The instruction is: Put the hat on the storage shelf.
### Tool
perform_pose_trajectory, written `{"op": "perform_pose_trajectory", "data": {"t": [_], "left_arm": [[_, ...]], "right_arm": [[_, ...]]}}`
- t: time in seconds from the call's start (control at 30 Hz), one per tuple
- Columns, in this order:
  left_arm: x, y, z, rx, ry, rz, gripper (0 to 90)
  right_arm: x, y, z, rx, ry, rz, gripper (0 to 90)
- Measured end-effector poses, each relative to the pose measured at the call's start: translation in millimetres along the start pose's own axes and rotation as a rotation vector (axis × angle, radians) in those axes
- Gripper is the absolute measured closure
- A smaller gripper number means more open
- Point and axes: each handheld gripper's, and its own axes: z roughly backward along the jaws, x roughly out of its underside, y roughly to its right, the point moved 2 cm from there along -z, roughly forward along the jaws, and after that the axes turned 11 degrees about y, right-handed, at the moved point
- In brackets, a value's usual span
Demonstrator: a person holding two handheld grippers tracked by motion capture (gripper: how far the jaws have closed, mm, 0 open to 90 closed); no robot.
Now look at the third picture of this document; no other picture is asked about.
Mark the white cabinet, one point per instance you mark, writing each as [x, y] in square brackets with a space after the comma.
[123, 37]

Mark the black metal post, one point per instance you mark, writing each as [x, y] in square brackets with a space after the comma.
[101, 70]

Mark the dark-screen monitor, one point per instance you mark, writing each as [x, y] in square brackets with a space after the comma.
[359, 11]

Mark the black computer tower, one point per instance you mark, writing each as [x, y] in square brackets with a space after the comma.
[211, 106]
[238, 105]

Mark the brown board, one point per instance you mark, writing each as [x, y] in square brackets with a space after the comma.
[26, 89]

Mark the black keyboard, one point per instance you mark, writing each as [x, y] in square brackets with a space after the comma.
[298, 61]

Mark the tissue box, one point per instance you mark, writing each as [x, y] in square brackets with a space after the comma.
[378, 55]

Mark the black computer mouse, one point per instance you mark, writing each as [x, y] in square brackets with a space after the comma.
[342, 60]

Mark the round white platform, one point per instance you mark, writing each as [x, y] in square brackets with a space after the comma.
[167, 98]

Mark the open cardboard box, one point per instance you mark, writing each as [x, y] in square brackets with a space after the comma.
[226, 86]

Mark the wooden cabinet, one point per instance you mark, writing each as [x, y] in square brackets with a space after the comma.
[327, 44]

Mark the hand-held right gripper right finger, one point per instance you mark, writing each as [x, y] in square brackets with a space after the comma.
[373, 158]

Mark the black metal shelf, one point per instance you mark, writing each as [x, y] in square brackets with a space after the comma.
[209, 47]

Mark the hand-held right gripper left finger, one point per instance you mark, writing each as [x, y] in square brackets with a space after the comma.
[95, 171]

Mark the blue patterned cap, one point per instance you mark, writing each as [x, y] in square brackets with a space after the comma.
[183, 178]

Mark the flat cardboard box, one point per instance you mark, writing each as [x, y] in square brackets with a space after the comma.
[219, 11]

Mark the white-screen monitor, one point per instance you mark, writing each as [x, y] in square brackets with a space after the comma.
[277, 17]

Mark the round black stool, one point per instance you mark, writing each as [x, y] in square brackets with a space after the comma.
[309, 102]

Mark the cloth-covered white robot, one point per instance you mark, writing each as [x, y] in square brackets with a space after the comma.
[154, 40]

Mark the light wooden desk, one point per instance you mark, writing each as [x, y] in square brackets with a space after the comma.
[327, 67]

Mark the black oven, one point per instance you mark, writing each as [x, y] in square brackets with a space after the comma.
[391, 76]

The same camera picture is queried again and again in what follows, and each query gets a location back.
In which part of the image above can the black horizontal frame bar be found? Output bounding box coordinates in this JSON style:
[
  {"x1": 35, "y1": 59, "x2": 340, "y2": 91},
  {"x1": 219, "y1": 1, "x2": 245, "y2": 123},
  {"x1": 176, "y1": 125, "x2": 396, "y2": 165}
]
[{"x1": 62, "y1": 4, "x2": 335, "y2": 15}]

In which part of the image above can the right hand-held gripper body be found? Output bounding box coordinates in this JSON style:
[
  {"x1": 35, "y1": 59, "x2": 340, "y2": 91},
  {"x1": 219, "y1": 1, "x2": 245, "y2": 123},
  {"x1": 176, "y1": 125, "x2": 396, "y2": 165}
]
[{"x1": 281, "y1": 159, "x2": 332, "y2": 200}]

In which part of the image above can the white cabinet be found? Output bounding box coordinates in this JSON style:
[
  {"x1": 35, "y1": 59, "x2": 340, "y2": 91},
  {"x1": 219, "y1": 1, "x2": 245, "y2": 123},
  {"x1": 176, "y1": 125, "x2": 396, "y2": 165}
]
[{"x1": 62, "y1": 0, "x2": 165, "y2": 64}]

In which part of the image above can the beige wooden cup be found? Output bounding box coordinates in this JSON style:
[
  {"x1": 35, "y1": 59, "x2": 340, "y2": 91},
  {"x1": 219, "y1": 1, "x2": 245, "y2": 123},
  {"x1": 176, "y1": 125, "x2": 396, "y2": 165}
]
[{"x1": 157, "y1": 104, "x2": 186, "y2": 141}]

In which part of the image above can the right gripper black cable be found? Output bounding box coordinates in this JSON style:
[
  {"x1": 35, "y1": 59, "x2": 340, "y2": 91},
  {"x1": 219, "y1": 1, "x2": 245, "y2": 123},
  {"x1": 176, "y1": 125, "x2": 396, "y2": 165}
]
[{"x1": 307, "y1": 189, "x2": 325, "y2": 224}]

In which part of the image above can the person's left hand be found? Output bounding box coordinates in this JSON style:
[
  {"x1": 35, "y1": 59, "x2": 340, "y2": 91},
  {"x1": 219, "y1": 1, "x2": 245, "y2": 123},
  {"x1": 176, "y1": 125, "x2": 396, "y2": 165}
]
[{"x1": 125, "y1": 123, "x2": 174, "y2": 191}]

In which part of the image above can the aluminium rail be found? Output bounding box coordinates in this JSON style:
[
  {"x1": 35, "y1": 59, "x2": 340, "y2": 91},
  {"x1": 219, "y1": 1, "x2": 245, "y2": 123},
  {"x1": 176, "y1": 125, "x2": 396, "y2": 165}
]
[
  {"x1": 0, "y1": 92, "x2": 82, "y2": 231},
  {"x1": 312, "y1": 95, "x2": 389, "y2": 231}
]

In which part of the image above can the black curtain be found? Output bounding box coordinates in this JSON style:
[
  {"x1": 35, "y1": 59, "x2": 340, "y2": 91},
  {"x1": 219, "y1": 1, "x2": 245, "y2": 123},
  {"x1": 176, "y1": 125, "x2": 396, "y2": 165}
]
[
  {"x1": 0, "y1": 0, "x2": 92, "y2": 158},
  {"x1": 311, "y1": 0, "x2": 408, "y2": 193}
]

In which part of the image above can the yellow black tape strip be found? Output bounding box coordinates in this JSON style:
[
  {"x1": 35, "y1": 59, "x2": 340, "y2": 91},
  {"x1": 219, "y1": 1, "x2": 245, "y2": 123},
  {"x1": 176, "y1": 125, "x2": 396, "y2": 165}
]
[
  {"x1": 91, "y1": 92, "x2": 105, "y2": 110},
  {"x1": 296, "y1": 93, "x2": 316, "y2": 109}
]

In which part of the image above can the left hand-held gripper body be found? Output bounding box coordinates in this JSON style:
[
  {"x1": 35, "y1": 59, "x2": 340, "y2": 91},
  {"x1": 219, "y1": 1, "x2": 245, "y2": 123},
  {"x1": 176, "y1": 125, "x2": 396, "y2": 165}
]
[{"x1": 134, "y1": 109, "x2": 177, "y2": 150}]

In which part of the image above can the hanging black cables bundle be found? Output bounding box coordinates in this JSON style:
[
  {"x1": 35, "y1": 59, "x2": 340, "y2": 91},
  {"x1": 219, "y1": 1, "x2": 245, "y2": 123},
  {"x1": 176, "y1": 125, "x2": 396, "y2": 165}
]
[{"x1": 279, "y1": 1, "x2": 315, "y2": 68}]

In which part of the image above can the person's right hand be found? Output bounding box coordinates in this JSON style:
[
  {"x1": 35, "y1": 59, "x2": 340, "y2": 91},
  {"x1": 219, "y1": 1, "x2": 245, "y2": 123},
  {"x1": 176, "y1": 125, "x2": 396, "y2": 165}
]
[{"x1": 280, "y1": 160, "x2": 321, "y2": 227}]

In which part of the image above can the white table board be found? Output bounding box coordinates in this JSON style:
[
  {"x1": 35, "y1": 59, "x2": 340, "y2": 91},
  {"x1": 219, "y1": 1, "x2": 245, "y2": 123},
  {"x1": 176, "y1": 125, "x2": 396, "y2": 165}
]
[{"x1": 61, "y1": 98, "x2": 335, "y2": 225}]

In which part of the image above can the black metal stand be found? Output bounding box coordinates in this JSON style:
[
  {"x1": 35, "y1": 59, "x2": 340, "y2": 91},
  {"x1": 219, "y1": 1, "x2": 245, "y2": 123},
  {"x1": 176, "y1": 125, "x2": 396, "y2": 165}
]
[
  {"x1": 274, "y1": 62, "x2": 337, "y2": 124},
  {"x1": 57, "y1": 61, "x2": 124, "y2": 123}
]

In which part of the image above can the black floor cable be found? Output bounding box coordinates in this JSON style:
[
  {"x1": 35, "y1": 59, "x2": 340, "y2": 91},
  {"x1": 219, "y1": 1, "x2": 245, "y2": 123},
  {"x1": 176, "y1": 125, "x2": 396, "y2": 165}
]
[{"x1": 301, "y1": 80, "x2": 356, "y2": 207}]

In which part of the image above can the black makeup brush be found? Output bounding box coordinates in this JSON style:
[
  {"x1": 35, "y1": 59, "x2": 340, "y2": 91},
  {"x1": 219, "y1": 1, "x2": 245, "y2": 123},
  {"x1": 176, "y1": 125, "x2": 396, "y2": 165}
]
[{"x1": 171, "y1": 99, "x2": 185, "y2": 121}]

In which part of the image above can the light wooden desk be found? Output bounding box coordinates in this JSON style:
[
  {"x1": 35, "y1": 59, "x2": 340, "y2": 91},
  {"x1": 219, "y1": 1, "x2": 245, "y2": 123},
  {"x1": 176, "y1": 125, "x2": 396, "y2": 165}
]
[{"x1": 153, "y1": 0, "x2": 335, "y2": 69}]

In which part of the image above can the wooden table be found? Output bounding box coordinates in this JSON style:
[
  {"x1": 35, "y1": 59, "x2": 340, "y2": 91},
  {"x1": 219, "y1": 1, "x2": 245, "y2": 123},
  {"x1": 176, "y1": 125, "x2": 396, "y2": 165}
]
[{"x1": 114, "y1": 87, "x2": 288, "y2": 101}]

☆ ☆ ☆ ☆ ☆

### Exercise objective
Look for the word "table". Copy out every line of the data that has it.

### Written response
In which part of the image above can the white table board be found? Output bounding box coordinates in this JSON style:
In which part of the image above can the wooden table be found? Output bounding box coordinates in this JSON style:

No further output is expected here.